Letter No.3 of Professeur Henri Joyeux – 1st of April, 2014
It is true: there is such thing as abuse with the use of chemotherapy treatments. For example, a person of 80-85 years of age does not systematically need to be subjected to a heavy chemotherapy protocol that could shorten his or her lifespan instead of comfortably extending his or her life.
Sometimes, end-of-life patients who are offered chemotherapy in the framework of medical trials. Results of such trials actually benefit the pharmaceutical industry in its process of testing new molecules. Research talks of “new treatments” developed with these new molecules, putting in the spotlight their positive effects so that they will be more easily accepted. Sometimes, all it is aggressive and futile therapy!
Chemotherapeutic treatments are integrated into medical protocols that have been thought through at length by specialists in consensus conferences, which oftentimes are directly or indirectly sponsored by the very industries that manufacture prescribed medications.

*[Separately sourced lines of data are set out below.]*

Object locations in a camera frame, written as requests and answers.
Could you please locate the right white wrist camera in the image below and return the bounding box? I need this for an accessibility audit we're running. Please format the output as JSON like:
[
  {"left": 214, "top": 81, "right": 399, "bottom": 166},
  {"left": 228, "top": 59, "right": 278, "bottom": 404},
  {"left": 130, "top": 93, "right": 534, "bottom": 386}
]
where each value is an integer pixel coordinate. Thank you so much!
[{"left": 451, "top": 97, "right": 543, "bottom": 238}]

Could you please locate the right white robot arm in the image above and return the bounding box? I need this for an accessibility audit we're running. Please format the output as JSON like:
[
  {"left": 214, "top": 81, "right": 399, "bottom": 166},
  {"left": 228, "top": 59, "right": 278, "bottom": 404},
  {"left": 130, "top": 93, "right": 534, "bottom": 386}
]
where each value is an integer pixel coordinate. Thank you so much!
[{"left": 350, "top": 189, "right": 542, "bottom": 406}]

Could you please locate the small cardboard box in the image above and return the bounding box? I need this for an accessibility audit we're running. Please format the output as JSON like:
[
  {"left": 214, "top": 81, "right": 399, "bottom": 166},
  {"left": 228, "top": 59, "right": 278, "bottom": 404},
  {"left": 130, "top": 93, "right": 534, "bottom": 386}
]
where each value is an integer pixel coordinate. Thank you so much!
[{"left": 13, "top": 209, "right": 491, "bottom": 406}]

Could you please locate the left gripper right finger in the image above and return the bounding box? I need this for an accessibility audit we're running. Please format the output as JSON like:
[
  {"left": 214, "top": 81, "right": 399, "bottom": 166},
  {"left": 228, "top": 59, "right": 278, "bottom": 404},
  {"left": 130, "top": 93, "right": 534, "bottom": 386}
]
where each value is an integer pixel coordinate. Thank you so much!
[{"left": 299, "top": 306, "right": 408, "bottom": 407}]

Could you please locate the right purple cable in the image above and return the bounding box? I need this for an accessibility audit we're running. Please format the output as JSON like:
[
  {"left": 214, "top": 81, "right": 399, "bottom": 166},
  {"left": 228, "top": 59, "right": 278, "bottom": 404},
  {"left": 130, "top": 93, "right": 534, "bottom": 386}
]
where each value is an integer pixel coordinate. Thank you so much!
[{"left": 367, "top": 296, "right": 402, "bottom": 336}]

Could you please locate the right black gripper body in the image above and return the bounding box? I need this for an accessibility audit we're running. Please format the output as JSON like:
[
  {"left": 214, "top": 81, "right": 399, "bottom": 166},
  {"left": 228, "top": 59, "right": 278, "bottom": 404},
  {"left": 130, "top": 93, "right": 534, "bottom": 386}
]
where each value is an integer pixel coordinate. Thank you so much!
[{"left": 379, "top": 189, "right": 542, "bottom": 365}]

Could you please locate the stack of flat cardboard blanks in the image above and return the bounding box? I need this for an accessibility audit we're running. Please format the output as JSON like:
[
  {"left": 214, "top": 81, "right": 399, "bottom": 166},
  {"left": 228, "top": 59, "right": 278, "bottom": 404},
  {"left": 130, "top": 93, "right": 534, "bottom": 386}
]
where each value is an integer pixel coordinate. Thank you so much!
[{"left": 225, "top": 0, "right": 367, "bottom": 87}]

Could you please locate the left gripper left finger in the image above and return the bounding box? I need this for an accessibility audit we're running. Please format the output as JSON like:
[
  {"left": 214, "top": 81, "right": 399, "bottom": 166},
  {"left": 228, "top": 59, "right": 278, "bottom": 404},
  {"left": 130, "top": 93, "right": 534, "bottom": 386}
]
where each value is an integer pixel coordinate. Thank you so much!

Treatments are often prescribed with minimal discernment upon a multidisciplinary meeting of medical doctors that have not even met the patient, and solely on the basis of data contained in an anonymous file. For this reason, the final decision to follow or not follow the recommendations of the multidisciplinary meeting should be entrusted to the patient’s oncologist, the one who knows and advises the patient; the one the patient trusts.
What is “chemo”?
Chemotherapy essentially consist in an combination of drugs called “antimitotic” i.e. medications that keep cancer cells from multiplying. However, these medications also affect all our bodies’ normal cells that are in the process of multiplying: white blood cells, which renew every seven days, red blood cells that renew evert 120 days, tongue cells, that renew every 10 days, gut cells, that renew every 4 days, hair cells, etc.
The future of cancer medical treatment is in targeted therapy, which will depend on the potential aggressiveness of the tumor’s tissue as assessed by pathologists.
Such therapies are essentially composed of anti-growth factors specific to the tumor’s tissue, or anti-angiogenic molecules, that are aimed at inhibiting the growth of the vessels that feed the tumor. Antibodies that are specific to the tumor and determined according to the data from the cancer tissue and its surrounding tissue can also be prescribed.
All these therapies must be recommended based on biological data, but also taking into account the general physical state of the patient, who must be informed in detail of the medications’ mode of action, its positive effects but also its adverse impact.
That chemotherapy is indicated for curing and healing cannot be disputed. Such indications apply to an increased number of cancer locations, even at the beginning of their evolution, i.e. at an early stage of the disease. They apply for example to ovarian and testicular lesions; lymphomas, however seriously the organ has been affected; cancer pathologies or so-called “liquid” cancers (as opposed to solid cancers) that affect blood cells; leukemia for white blood cells and the Vasquez Disease (or Primary Polycythemia) for red blood cells or platelets that have become excessive or lacking in number.
For More Advanced Cancers
Chemotherapy is also indicated when cancer is more advanced. For example, it is indicated when the breast has been affected and cancer has reached the lymph nodes; in case of lung damage or important bronchial attack; once cancer has reached the digestive system and damaged the esophagus, the stomach, small intestine, rectum, liver, or pancreas. In is indicated in affections of the reproductive system, such as the uterus, or the cervix, the urinary system (kidneys, bladder), in case of prostate cancer, and in case of cancers affecting the nervous system (brain or spinal cord). Generally, chemotherapy is meant to neutralize localized metastatic damage (at the location of the primary cancer) or more distant metastases.
Chemotherapy is considered an adjuvant to other treatments provided by surgery and/or radiotherapy.
Beware of “progress”
Beware ! Current progress can give the impression that chemotherapy lines are supposed to be endless!…
…They always end up exhausting patients. It is in this context that abuse is possible because new protocols are often developed and proposed by researchers who dream of discovering the new cure.
Therefore, oncologists must carefully weigh the risk-benefit balance, according to the physical and psychological state of the patient, the length and the degree of advancement of the disease.
To this end, there is nothing like team work, where the entire medical team work together to make the best choices for the individual patient.